■ Aim of the exercise
Beneath this instruction is a listing. Transcribe from it only the stretch from the line with "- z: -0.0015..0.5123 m" through the line with "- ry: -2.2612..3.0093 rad", both end lines included, exactly as written.

++++++

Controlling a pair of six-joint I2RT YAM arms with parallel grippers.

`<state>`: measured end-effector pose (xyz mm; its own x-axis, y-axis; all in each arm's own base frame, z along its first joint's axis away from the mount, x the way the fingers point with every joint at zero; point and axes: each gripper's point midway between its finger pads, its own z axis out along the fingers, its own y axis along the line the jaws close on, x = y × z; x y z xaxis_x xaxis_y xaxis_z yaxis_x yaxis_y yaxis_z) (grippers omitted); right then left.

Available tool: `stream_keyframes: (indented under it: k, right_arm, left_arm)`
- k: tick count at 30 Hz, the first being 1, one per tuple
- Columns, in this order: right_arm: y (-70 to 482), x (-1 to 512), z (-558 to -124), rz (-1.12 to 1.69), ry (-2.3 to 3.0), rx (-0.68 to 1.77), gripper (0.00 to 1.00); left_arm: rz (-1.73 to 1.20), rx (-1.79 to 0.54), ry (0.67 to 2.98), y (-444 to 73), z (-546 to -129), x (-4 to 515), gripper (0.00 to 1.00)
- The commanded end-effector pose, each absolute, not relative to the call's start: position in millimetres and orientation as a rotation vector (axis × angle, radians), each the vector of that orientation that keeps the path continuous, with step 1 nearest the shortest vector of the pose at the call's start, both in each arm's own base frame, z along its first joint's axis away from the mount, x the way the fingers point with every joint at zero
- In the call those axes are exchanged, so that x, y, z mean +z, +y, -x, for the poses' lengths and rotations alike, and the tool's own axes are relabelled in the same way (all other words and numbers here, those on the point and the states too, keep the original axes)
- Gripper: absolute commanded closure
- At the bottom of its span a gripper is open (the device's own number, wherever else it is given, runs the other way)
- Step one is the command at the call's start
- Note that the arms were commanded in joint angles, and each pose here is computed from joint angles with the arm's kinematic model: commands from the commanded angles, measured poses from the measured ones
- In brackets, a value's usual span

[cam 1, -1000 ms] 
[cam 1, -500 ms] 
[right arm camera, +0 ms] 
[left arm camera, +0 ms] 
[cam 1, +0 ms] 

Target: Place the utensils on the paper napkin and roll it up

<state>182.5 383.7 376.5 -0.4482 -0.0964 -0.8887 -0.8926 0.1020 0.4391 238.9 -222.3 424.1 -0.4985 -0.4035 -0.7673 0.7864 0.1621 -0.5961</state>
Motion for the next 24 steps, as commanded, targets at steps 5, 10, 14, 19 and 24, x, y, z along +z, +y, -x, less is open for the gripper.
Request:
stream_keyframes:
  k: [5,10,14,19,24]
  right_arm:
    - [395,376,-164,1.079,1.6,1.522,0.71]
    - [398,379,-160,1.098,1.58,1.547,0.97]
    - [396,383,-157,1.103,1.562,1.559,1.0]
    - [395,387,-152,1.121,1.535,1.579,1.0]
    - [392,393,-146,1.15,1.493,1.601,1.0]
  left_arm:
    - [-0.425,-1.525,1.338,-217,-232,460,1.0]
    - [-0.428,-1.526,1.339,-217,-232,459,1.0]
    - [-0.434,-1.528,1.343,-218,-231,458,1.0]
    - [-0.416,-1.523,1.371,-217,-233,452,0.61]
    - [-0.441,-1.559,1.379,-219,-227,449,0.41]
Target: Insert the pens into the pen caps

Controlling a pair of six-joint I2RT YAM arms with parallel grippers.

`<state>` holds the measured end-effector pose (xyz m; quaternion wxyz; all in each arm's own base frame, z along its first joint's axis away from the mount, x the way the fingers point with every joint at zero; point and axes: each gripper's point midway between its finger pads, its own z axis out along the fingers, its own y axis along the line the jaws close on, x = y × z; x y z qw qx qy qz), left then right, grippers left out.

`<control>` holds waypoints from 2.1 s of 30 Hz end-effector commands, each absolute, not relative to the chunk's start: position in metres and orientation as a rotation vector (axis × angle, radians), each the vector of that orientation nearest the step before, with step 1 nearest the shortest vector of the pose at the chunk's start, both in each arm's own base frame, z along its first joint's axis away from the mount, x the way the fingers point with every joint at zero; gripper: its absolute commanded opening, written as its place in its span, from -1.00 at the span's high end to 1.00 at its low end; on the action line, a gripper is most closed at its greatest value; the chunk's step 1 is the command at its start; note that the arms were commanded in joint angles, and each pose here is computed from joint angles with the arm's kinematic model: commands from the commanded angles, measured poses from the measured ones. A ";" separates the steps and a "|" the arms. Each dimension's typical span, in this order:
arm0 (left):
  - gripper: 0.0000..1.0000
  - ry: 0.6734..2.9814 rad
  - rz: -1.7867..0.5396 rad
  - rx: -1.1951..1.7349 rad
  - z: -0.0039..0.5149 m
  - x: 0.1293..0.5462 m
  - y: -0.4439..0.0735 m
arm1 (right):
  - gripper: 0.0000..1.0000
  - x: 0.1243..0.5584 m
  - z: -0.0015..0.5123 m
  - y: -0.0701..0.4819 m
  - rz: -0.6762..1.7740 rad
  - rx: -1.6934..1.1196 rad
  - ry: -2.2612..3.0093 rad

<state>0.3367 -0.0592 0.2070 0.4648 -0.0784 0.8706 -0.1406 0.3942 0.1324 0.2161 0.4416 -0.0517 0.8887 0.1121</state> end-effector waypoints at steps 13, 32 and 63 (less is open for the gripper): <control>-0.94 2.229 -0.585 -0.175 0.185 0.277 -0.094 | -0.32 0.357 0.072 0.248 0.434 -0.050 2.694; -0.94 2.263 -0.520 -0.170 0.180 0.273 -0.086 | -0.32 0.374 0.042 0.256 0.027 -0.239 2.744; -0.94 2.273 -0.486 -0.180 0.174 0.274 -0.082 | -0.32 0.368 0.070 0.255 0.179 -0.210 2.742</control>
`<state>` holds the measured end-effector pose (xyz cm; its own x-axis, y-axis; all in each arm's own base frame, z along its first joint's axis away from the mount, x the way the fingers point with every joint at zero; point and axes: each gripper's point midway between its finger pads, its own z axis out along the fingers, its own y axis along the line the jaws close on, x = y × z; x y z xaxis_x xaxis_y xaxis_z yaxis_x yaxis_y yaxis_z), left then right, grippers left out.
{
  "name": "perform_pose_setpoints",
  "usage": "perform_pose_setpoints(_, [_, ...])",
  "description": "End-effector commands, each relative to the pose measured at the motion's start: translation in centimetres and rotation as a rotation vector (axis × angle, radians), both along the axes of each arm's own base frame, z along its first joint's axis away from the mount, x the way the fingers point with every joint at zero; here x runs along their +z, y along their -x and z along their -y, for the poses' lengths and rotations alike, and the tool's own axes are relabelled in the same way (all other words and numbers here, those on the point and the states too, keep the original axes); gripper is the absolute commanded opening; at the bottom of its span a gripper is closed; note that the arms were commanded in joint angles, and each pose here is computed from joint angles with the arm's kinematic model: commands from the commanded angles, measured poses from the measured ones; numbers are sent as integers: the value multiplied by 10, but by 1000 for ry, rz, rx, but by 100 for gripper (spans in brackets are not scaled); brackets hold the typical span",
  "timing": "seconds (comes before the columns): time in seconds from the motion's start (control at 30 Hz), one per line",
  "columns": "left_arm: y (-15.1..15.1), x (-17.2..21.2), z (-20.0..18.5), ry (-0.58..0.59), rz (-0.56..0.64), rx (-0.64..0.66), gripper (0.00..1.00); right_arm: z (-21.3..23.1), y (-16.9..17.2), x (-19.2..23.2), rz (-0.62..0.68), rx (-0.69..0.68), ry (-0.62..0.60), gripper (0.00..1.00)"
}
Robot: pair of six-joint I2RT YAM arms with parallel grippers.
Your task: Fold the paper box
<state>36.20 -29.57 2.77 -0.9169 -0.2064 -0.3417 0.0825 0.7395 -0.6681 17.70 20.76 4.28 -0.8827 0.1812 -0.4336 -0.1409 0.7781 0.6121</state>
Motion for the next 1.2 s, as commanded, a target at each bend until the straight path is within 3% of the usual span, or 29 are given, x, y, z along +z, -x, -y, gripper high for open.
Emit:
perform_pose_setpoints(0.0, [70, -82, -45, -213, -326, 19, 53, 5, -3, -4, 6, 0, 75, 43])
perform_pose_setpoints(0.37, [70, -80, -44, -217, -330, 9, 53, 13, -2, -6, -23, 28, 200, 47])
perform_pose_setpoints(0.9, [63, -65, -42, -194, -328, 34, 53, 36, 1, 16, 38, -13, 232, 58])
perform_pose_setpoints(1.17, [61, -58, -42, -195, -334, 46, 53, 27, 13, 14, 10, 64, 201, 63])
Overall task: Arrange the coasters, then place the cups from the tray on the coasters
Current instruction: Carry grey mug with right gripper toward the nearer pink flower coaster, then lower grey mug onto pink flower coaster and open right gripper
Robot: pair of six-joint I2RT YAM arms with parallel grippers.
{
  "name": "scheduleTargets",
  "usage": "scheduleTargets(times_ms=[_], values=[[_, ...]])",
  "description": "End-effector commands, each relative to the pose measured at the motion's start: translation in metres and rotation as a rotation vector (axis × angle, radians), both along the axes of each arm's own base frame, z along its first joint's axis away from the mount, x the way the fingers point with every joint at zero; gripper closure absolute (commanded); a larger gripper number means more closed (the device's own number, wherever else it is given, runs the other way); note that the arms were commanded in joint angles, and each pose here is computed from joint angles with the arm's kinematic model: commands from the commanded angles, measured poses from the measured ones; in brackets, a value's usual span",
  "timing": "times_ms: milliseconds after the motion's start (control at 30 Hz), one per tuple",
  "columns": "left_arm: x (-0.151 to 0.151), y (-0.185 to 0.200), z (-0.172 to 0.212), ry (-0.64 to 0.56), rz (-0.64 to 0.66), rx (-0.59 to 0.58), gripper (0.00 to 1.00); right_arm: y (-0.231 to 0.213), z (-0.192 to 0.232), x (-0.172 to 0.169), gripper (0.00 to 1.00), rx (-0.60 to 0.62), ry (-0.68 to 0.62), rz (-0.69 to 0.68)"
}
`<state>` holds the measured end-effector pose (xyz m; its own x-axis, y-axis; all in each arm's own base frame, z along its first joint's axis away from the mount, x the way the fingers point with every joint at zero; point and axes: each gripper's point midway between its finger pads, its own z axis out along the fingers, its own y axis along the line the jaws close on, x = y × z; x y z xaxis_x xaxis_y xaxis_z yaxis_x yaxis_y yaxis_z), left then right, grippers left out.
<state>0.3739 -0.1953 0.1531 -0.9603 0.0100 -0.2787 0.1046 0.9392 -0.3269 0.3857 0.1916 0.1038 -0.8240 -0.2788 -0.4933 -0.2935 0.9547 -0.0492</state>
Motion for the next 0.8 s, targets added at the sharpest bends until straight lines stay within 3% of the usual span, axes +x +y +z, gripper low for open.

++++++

■ Reply
  - z: -0.0015..0.5123 m
  - y: -0.0701..0.4819 m
  - rz: -0.6762..1.7740 rad
  - rx: -1.6934..1.1196 rad
  - ry: -2.2612..3.0093 rad

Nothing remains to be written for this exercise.